*** Opening of Provided data ***

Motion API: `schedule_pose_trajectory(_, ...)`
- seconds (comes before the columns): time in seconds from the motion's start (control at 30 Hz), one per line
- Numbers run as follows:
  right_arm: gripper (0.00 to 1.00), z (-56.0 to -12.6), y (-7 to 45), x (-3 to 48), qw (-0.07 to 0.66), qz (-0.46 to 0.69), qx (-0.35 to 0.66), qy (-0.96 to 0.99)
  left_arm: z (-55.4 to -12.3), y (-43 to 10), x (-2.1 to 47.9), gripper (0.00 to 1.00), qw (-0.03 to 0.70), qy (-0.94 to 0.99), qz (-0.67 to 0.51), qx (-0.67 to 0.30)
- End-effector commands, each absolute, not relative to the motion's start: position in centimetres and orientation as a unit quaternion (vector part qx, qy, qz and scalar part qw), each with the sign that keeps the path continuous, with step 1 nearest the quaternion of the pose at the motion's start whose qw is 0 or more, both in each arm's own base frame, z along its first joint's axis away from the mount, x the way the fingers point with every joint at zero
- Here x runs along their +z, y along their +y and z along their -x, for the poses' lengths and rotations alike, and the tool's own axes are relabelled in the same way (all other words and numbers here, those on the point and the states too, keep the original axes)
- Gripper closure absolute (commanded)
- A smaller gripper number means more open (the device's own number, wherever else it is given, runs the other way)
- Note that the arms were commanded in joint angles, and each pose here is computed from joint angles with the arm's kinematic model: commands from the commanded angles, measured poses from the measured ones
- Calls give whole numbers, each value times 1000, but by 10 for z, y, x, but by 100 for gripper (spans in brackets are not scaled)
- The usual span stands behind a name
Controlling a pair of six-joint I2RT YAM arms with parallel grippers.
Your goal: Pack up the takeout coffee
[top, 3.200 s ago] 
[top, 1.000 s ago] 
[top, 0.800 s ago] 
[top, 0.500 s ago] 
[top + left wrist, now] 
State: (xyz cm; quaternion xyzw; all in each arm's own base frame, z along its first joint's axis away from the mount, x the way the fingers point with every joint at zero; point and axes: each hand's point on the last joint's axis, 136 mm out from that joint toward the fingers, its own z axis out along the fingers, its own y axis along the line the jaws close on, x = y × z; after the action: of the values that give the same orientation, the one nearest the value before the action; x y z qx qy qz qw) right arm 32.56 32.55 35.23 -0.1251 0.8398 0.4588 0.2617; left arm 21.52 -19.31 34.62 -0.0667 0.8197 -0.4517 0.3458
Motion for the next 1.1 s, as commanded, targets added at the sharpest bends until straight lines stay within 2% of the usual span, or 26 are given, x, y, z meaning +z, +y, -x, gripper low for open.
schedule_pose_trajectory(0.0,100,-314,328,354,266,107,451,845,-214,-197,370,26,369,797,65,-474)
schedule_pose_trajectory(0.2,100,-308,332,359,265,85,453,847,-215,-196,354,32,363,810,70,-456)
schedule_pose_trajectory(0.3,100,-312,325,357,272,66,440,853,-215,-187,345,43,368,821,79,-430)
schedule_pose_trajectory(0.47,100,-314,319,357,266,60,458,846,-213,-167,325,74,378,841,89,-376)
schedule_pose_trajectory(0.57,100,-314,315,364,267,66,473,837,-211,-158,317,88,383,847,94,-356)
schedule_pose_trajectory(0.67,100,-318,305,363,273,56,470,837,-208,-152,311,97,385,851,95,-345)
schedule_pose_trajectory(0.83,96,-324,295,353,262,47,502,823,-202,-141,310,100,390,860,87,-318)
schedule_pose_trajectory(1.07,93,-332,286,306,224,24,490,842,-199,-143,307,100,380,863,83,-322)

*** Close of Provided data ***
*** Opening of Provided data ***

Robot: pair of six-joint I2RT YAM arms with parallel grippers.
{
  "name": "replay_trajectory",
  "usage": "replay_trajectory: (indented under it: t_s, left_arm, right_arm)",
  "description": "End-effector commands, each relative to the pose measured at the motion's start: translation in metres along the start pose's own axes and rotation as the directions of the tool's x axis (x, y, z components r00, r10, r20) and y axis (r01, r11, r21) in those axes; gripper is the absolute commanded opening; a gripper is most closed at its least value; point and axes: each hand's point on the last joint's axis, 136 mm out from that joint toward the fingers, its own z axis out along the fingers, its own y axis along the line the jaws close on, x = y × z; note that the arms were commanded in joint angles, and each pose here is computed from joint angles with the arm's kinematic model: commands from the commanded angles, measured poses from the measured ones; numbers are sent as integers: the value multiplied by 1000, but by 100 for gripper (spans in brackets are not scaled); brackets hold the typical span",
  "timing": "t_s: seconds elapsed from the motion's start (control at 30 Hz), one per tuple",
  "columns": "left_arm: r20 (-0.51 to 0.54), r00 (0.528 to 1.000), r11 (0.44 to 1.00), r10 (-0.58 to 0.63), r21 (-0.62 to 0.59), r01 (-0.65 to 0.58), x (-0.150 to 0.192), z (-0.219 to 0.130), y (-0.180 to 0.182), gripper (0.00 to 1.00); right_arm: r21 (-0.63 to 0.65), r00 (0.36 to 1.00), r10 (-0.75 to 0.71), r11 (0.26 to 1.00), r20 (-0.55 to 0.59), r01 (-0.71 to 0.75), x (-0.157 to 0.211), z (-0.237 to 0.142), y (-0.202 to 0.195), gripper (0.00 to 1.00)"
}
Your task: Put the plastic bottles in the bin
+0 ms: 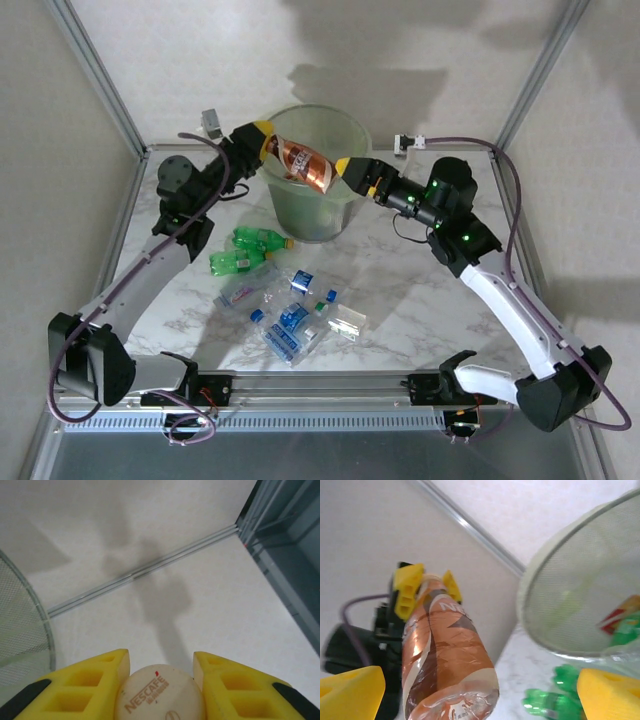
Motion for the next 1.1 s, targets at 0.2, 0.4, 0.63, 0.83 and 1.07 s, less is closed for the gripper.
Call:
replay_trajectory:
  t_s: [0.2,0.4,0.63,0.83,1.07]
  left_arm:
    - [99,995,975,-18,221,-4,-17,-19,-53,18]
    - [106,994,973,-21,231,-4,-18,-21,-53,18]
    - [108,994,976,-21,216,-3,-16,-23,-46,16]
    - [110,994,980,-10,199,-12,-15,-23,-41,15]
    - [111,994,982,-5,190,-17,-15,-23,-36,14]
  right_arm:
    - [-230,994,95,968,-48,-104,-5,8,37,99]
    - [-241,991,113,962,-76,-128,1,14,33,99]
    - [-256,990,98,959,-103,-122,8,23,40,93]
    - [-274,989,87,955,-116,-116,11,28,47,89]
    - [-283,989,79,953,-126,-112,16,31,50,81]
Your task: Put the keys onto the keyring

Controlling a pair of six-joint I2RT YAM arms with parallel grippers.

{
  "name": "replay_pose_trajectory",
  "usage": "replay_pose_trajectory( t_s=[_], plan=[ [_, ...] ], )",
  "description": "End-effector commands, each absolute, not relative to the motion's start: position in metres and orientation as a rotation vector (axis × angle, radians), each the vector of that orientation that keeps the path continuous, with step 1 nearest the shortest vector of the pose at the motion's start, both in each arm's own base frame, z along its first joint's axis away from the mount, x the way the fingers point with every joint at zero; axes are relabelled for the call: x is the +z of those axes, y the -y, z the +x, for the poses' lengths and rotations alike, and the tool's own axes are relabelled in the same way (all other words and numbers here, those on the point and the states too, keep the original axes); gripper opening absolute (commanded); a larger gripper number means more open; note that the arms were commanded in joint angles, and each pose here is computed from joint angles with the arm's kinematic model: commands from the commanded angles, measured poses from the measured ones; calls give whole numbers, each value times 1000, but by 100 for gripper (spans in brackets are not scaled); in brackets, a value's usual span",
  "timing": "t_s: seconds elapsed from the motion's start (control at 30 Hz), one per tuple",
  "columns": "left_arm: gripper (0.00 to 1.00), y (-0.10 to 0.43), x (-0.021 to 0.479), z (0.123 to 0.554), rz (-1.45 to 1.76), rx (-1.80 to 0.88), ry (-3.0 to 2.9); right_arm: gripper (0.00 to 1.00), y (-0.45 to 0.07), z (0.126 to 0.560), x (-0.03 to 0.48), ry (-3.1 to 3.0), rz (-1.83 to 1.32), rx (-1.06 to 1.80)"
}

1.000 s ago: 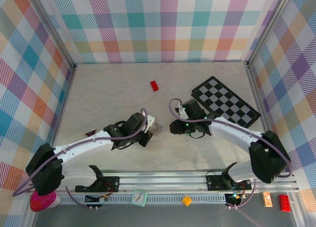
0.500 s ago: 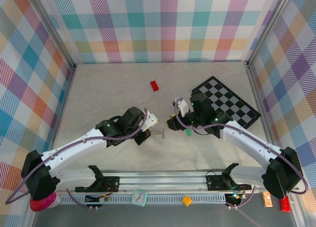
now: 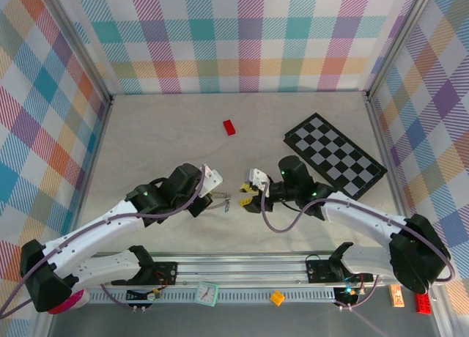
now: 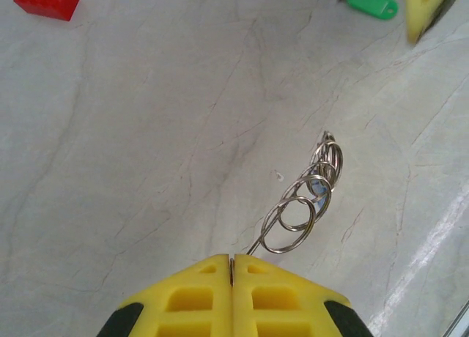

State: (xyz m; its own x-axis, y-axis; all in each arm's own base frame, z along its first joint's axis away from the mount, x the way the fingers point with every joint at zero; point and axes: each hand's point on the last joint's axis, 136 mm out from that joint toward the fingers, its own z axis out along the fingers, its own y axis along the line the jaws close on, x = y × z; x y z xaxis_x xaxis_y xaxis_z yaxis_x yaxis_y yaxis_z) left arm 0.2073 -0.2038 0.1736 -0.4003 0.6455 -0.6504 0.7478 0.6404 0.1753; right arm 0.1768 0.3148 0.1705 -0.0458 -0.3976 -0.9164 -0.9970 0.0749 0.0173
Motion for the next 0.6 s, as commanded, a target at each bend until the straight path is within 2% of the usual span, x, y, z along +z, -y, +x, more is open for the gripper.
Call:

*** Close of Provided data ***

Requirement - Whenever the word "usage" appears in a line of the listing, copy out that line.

Completed exercise -
  "usage": "replay_trajectory: (indented under it: t_s, left_arm, right_arm)",
  "usage": "replay_pose_trajectory( t_s=[_], plan=[ [_, ...] ], )",

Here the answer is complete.